No Bosses. A New Economy for A Better World. By Michael Albert. Zero Books. 2021. 220 pages. £13.99.
Another book by Michael Albert arguing for his blueprint for a future economic and social system that he calls ‘participatory economics’, or ‘parecon’. He presents it as an alternative buying-and-selling economy both to one where wages and prices are determined by the market and to one where they are fixed by the government. His blueprint involves your work and income being decided by your work colleagues and what you consume by your neighbours. It also involves numerous meetings and votes to decide what should be produced.
Yanis Varoufakis, in a politely critical preface, makes the point that it could turn out to be a dystopia rather than a utopia:
‘While I see how Michael’s proposed organisation would rid workers of individual bosses and market pressures, I fear they may end up being bossed around by tyrannical majorities.’
Yaroufakis is writing from the position of someone who thinks that giving the market a role would allow people a greater freedom of choice.
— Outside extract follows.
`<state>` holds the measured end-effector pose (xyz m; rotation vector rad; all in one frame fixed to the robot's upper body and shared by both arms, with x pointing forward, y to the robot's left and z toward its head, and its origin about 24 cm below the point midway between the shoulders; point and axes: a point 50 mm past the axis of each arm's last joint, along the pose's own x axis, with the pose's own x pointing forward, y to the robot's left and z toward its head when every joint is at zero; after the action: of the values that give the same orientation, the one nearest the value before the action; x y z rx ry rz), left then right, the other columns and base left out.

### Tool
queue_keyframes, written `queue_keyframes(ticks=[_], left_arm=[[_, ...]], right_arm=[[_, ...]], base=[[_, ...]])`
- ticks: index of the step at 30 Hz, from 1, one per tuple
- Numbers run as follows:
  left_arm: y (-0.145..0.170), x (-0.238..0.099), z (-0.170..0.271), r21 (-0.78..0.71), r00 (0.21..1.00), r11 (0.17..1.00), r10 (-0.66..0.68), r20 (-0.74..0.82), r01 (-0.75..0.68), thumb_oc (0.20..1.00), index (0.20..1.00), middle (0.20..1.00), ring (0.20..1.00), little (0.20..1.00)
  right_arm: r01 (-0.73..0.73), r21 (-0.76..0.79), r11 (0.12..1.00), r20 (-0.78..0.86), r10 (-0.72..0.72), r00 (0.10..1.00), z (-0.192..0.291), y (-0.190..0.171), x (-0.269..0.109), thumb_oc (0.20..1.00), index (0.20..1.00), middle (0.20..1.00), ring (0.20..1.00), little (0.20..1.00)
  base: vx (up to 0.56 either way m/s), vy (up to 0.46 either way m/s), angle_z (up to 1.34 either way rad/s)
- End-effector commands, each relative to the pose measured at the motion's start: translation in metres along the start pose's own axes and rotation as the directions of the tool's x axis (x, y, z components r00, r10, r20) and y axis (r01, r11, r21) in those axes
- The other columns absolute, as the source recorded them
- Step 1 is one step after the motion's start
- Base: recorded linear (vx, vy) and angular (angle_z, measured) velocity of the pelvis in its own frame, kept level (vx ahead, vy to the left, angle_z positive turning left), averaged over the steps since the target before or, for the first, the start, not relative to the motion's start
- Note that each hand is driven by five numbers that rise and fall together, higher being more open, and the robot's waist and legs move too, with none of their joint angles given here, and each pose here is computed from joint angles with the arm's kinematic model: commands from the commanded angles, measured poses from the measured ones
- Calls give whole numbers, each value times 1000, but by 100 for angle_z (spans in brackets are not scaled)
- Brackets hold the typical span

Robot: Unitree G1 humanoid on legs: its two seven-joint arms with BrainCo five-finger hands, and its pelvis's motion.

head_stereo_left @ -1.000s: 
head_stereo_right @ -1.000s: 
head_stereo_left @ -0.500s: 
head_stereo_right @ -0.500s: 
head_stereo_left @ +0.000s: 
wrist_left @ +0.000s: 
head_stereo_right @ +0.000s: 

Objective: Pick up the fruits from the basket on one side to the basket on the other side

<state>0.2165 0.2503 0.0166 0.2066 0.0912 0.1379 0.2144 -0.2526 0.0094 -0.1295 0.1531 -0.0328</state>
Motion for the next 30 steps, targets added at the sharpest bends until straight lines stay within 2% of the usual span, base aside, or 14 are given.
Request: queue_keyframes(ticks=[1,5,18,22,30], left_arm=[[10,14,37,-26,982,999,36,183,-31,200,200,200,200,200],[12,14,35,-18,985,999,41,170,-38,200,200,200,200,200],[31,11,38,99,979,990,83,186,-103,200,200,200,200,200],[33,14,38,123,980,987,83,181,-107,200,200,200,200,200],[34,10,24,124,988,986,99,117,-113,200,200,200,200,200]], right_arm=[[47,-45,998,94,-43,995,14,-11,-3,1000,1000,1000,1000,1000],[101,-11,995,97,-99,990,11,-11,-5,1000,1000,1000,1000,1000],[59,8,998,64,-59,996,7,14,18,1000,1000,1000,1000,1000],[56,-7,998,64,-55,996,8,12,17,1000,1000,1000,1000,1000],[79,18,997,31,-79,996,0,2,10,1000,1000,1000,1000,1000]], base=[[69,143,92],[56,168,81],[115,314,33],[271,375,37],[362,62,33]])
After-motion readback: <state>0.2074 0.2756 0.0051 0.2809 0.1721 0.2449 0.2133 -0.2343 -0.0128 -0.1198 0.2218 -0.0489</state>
We don’t agree with that of course but would make the same criticism on the ground that post-scarcity conditions make free access possible along with the application of the principle ‘from each according to their ability, to each according to their needs’.
Albert, however, insists that consumption should be linked to the ‘duration, intensity and onerousness’ of the work an individual does and is implacably opposed to ‘from each to each,’ devoting four pages to criticising it, or rather a caricature of it. Basically, he thinks that it would lead to people not working hard enough and/or consuming too much. He calls it ‘The Anarchist Objection’ and, indeed, Kropotkin and Alexander Berkman who he cites as among those who have influenced his blueprint, could both have answered his arguments. It is not just an objection made by some anarchists but also by us, as he knows since he has debated with us, both in person and in the columns of the Socialist Standard (April 2006).
There is nothing new in the book except for Varoufakis’s point.